> **INFORMATION PROVIDED**
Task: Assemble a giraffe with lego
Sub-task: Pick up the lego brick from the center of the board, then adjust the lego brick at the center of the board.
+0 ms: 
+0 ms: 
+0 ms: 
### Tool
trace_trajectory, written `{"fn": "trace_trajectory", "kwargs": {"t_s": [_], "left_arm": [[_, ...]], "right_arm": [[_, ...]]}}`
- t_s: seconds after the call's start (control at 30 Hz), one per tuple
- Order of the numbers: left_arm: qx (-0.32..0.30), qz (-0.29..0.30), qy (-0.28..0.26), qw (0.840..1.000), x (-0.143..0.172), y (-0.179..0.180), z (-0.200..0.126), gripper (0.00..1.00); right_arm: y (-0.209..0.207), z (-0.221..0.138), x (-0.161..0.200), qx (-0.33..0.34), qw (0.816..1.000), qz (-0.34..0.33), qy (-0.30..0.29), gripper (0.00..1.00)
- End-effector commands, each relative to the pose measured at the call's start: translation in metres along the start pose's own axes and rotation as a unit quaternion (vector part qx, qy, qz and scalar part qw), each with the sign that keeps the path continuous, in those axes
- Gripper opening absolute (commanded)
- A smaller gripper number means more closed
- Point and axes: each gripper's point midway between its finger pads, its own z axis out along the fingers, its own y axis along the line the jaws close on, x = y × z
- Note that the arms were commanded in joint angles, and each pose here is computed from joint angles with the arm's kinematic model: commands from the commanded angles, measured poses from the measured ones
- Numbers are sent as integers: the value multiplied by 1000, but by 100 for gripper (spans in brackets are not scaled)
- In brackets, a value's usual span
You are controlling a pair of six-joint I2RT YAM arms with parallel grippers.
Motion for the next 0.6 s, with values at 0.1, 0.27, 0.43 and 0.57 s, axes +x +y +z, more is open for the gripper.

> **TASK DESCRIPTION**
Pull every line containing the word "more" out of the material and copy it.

> **YOUR RESPONSE**
- A smaller gripper number means more closed
Motion for the next 0.6 s, with values at 0.1, 0.27, 0.43 and 0.57 s, axes +x +y +z, more is open for the gripper.

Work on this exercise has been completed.